Nach ihrem Wahlerfolg bei der Landtagswahl in Sachsen-Anhalt distanziert sich der Bundesvorstand der AfD plötzlich von mehreren rechten Online-Streamern, die während des Wahlkampfs eng mit der Partei kooperiert hatten. Diese sogenannten Reichstagsstreamer hatten in monatelangen Livestreams aus Magdeburg, Halle und anderen Städten hetzerische Inhalte verbreitet, die laut Medienbeobachtern Hass gegen Minderheiten schürten und demokratische Institutionen diskreditierten.

Ein Sprecher des AfD-Landesverbandes erklärte am frühen Morgen, man distanziere sich „ausdrücklich vom pöbelhaften und respektlosen Umgangston einiger Akteure im digitalen Raum“. Diese Äußerung kommt jedoch spät: Während des Wahlkampfs hatte die Partei die Streamer aktiv eingeladen, Wahlkampfveranstaltungen zu begleiten und gemeinsam mit Spitzenkandidaten aufzutreten. Ein Video, in dem ein AfD-Kandidat einem Streamer die Hand reicht, während dieser rassistische Parolen skandiert, verbreitete sich viral.
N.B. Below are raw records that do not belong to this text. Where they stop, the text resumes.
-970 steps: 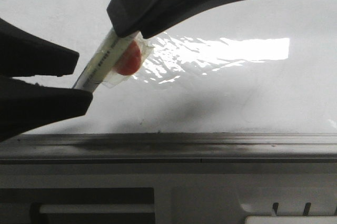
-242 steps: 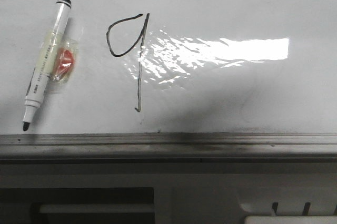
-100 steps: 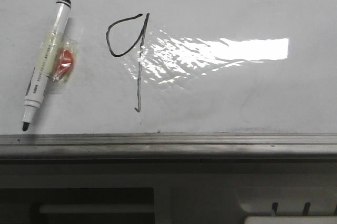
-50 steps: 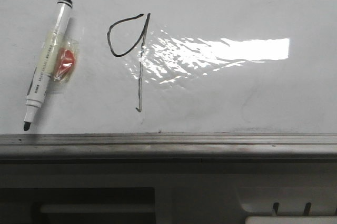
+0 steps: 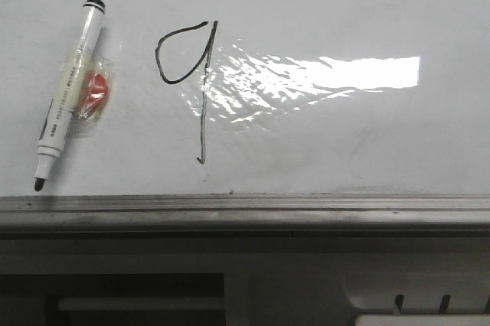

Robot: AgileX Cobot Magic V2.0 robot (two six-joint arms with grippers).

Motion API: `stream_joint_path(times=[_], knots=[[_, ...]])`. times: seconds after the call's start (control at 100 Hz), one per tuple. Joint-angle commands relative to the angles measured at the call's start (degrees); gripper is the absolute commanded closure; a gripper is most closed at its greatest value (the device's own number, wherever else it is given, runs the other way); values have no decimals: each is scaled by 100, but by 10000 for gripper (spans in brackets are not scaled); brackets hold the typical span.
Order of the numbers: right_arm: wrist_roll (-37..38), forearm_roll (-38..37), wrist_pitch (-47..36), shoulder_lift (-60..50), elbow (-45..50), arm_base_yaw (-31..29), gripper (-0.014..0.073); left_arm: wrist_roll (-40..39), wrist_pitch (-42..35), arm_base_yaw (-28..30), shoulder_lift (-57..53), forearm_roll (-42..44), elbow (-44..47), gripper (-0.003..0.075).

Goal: Write number 9 on whiteboard

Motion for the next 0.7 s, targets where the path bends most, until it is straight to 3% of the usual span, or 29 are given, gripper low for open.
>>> stream_joint_path(times=[0.0,0.43,0.5,0.58,0.69], knots=[[-77,-12,-438,46,-168,-5,663,-647,-373,131,-162,5,233,740],[-77,-12,-438,46,-168,-5,663,-702,106,1538,-166,387,233,740],[-77,-12,-438,46,-168,-5,663,-702,486,1643,-166,387,233,740],[-77,-12,-438,46,-168,-5,663,-702,1534,1706,-166,387,233,740],[-77,-12,-438,46,-168,-5,663,-700,1521,1721,-166,333,233,740]])
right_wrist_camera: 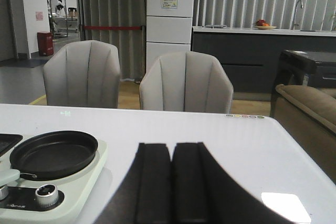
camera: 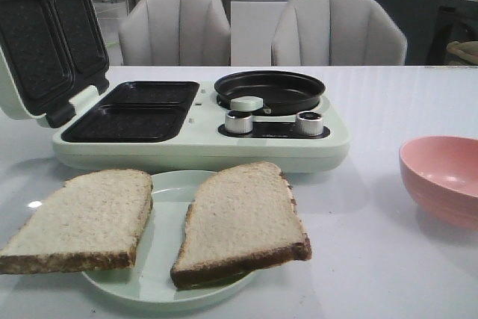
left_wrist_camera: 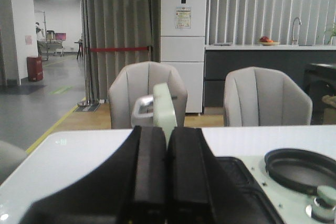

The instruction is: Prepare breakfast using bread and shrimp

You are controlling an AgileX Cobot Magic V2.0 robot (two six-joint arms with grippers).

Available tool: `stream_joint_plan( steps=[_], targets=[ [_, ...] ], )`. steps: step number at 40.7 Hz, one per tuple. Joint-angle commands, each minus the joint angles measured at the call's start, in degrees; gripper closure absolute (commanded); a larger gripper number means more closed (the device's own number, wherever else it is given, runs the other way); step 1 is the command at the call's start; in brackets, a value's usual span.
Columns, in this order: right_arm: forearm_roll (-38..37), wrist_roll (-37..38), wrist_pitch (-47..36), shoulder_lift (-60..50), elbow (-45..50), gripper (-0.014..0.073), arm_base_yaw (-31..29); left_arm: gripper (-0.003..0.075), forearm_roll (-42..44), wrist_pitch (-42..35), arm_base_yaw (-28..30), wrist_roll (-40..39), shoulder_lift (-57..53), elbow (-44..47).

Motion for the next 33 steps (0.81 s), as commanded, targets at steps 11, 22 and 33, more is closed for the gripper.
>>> stream_joint_plan(
  steps=[11, 22, 33],
  targets=[
    [0.15, -0.21, 14.01, 19.96, -19.41, 0.0559, -0.27, 0.0619, -0.16, 17.69, -0.01, -0.27, 16.61, -24.21],
    [-0.17, -0.21, 20.51, 29.98, -19.39, 0.0559, -0.27, 0.0619, -0.27, 25.48, -0.01, -0.27, 22.39, -23.99],
    [-0.06, -0.21, 23.34, 35.14, -19.39, 0.0559, -0.27, 0.0619, -0.27, 27.03, -0.01, -0.27, 24.52, -21.7]
  ],
)
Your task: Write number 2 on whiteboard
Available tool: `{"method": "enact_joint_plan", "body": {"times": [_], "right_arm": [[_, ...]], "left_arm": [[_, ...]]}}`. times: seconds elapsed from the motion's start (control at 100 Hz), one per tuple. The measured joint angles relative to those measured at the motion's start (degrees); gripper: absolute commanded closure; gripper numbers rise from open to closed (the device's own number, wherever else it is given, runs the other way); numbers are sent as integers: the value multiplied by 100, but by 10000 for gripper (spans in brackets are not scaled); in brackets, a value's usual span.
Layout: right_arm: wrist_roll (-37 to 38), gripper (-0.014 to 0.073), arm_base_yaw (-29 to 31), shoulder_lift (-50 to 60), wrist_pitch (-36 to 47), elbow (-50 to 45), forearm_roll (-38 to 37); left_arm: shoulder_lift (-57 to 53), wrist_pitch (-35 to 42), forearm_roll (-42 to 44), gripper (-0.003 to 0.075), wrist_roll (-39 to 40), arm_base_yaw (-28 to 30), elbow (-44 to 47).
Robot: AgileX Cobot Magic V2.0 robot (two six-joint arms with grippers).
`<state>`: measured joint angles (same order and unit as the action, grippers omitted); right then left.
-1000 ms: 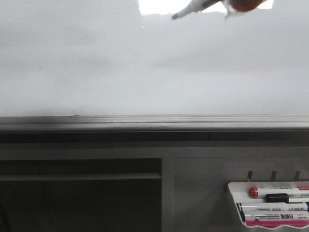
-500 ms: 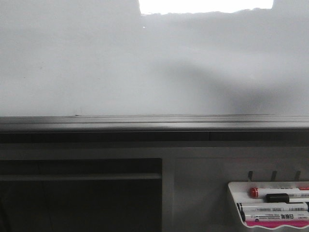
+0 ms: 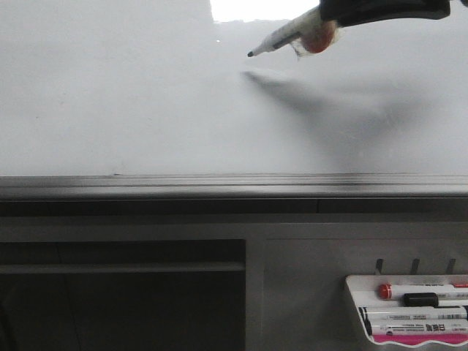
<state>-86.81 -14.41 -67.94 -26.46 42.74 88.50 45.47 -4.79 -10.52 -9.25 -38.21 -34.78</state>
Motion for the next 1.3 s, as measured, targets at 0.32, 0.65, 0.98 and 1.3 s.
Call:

Kritik an der Doppelmoral der Partei kommt prompt. Der sachsen-anhaltinische FDP-Landeschef nannte die Distanzierung „zynisch und glaubwürdigkeitszerstörend“. Auch die Landesmedienanstalt prüft, ob einige der Streams gegen das Telemediengesetz verstießen. Beobachter warnen, dass die Nähe zur digitalen rechten Szene langfristig die Legitimität einer möglichen AfD-Regierungsbeteiligung untergraben könnte.